- Theatrical release poster
- Directed by: George Mendeluk
- Screenplay by: Richard Bachynsky Hoover
- Story by: Richard Bachynsky Hoover
- Produced by: Ian Ihnatowycz; Richard Bachynsky Hoover; Stuart Baird; Peter D Graves; Dennis Davidson;
- Starring: Max Irons; Samantha Barks; Barry Pepper; Tamer Hassan; Lucy Brown; Terence Stamp; Jack Hollington; Richard Brake;
- Cinematography: Douglas Milsome
- Edited by: Stuart Baird Lenka Svab
- Music by: Benjamin Wallfisch
- Distributed by: Roadside Attractions (US) D Films (Canada)
- Release date: February 24, 2017 (United States);
- Running time: 103 minutes
- Countries: Canada United Kingdom
- Language: English
- Budget: $21 million
- Box office: $5 million approx. (worldwide sales)

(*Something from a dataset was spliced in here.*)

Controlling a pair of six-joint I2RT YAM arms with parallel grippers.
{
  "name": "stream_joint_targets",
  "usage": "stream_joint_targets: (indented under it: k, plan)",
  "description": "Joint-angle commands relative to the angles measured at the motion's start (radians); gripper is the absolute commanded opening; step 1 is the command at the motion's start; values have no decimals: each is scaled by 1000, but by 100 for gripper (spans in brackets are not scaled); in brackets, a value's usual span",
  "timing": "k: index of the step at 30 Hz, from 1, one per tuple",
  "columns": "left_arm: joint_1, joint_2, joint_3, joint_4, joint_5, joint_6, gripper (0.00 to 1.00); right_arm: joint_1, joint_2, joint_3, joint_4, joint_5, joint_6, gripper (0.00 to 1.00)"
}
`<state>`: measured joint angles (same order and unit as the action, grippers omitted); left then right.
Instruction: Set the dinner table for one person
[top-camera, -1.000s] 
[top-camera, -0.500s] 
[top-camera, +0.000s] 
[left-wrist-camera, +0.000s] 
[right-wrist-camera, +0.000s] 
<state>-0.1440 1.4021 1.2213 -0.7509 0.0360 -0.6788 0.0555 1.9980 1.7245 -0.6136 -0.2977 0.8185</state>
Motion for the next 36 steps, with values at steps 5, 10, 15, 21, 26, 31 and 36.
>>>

= Bitter Harvest (2017 film) =

2017 film directed by George Mendeluk

Bitter Harvest is a 2017 period romantic-drama film set in Soviet Ukraine in the early 1930s. The film is the first English language feature film depicting Ukraine's famine, the 1932–33 Holodomor. The film stars Max Irons, Samantha Barks, Barry Pepper, Tamer Hassan, Lucy Brown and Terence Stamp.

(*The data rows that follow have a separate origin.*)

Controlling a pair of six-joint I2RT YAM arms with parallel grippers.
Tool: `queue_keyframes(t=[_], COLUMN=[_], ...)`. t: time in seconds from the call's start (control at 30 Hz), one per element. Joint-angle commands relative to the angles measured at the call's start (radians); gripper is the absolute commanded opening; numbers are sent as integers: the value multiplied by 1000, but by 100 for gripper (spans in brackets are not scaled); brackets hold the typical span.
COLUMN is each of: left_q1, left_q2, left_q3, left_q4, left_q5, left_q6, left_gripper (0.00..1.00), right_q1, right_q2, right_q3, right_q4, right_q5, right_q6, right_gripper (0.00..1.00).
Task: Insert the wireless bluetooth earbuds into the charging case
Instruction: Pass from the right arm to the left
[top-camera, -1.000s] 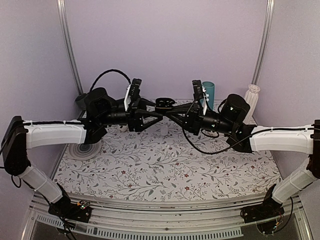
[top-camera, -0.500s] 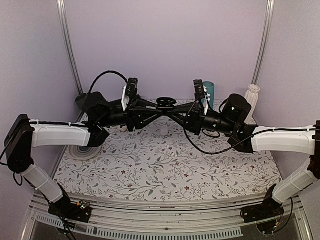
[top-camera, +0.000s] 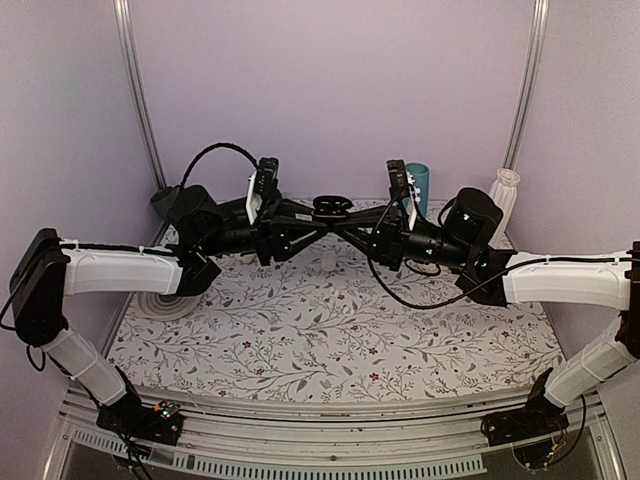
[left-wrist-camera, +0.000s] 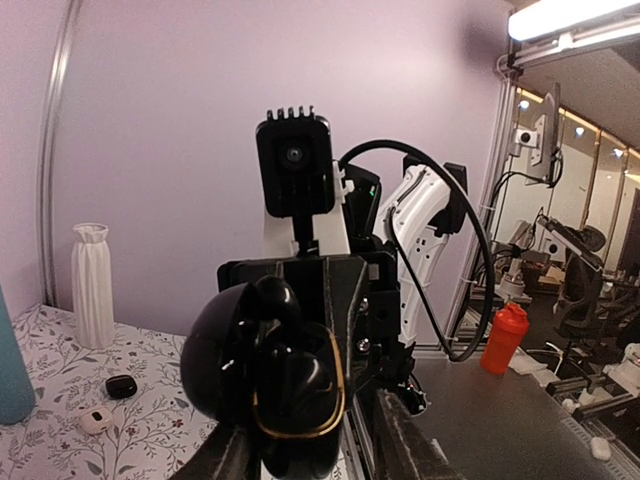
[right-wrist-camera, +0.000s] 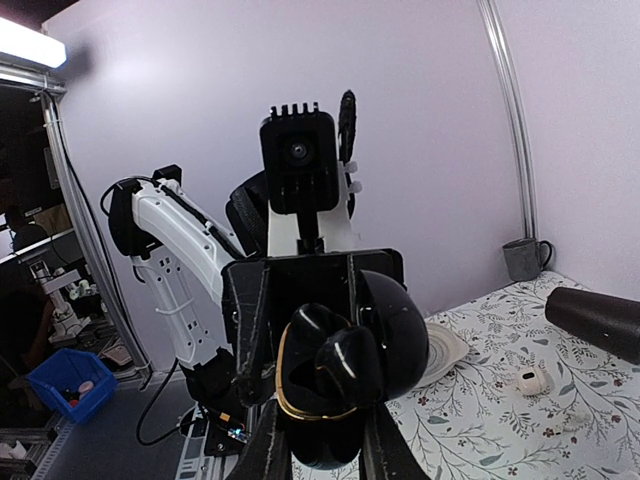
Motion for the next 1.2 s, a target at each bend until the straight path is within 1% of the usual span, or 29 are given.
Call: queue_keyframes(t=[0.0, 0.03, 0.17, 0.23, 0.33, 0.5, 0.53, 0.6, 0.73, 0.77, 0.8, 0.9, 0.93, 1.07, 1.17], left_q1=[-15, -15, -17, -18, -17, -17, -17, -20, -20, -19, -19, -18, -19, -17, -10], left_q2=[8, 10, 15, 16, 16, 12, 13, 14, 21, 23, 23, 19, 16, 13, 14], left_q3=[7, 7, 1, -2, -6, -19, -21, -17, -12, -12, -11, -15, -18, -25, -31], left_q4=[0, 5, 12, 15, 14, 26, 31, 34, 39, 41, 40, 35, 29, 28, 37], left_q5=[5, 7, 10, 9, 8, -5, -7, -5, -2, -2, -2, -22, -35, -79, -117], left_q6=[15, 14, 6, 6, 6, 5, 4, 3, 1, 2, 3, 25, 39, 67, 75], left_gripper=[35, 33, 31, 32, 36, 36, 35, 27, 9, 2, 0, 0, 0, 0, 0], right_q1=[-5, -6, -5, -6, -5, -6, -6, -5, -5, -6, -6, -4, -5, -4, -6], right_q2=[-24, -25, -27, -27, -24, -20, -19, -15, -13, -14, -14, -15, -16, -19, -32], right_q3=[-5, -5, -9, -9, -9, -9, -8, -8, -7, -7, -6, -5, -5, -3, -9], right_q4=[0, 1, 2, 3, 4, 4, 4, 4, 3, 1, -2, -38, -51, -98, -146], right_q5=[13, 14, 20, 20, 21, 20, 17, 13, 18, 20, 25, 55, 66, 89, 118], right_q6=[-1, 2, 5, 6, 10, 14, 15, 17, 24, 26, 27, 27, 27, 31, 28], right_gripper=[3, 3, 3, 3, 3, 3, 3, 3, 4, 4, 6, 16, 18, 32, 37])
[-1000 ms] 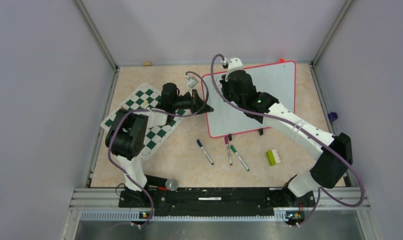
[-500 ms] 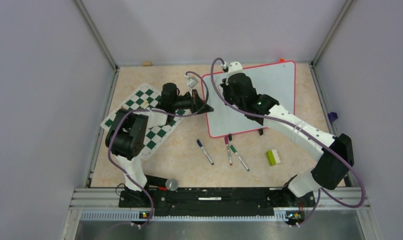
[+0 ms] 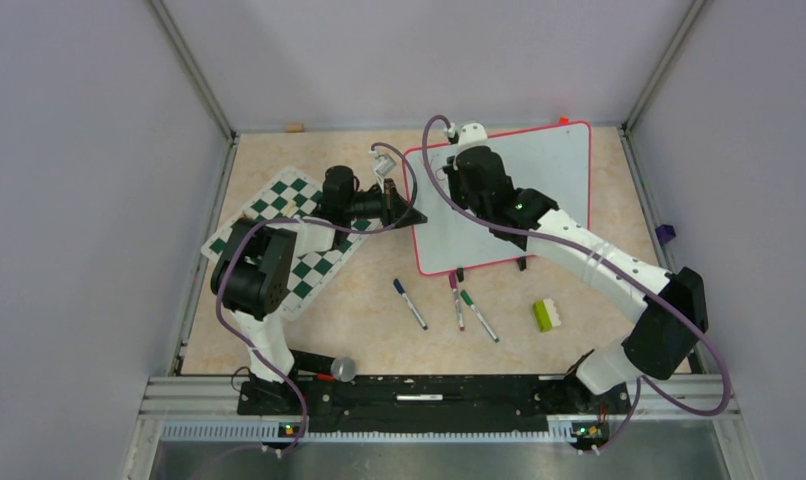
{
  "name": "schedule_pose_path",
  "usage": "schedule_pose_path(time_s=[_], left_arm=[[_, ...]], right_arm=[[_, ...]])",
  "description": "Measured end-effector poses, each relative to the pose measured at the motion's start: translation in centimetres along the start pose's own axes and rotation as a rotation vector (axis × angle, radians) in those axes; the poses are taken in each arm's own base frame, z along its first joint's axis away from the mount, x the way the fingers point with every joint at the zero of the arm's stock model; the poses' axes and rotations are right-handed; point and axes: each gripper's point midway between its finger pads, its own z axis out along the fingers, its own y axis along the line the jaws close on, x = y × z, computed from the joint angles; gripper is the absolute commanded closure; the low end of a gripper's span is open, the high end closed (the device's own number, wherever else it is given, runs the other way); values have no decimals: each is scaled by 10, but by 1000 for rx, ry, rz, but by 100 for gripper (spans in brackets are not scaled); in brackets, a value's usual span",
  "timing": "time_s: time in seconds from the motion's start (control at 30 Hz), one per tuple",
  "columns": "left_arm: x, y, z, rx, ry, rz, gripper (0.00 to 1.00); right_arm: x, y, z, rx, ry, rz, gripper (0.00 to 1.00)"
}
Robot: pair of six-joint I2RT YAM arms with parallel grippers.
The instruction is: Write a sentence on the whiteboard
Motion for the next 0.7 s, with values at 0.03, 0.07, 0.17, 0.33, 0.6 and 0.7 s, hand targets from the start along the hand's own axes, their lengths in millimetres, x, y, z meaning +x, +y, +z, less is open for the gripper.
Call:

The film was directed by George Mendeluk. The story and screenplay were written by Canadian screenwriter-actor Richard Bachynsky Hoover. Filming took place in and around Kyiv, Ukraine.

== Plot ==

Ukrainian Cossack Ivan Kachaniuk defends his family in Central Ukraine's wheat and sunflower farming outskirts of Smila. Years later, in 1932, Ivan's artist grandson Yuriy marries his childhood sweetheart, Natalka, and studies at the Kyiv Art Academy. His family are independent Cossack farmers, "kurkuli". They make a living from grain, sunflowers and other crops until Joseph Stalin's collectivization campaign sends his massive Bolshevik red army to requisition 90% of Ukraine's harvest.

The State Art Institute is forced to replace the art instructors with communist instructors who censor art such as Yuriy's, condemning its expression of Ukrainian cultural identity as anti-Soviet. Yuriy storms out in disgust.

During a memorial in a pub for a friend who committed suicide, a half drunk aggressive Soviet captain insults the Ukrainian folklore, music, songs, and dance, starting a fight during which Yuriy stabs the captain in self defense. He is locked up in a brutal Soviet prison with scores of Ukrainian Kurkili - simple farmers, as well as Ukrainian nationalists and any others whom Stalin deems Enemies of the Soviet state. From his cell Yuriy witnesses daily mass executions. Sadistic prison commissar director Medvedev demands Yuriy paint his portrait in return for more food and for his life, but Yuriy senses he will be executed as soon as the portrait is completed. During their second sitting, Yuriy stabs the director in the throat with his paintbrush, killing him. He changes his clothes for the commissar's Russian uniform, takes his pistol, and escapes during a blizzard while being hunted by the Bolshevik soldier guards.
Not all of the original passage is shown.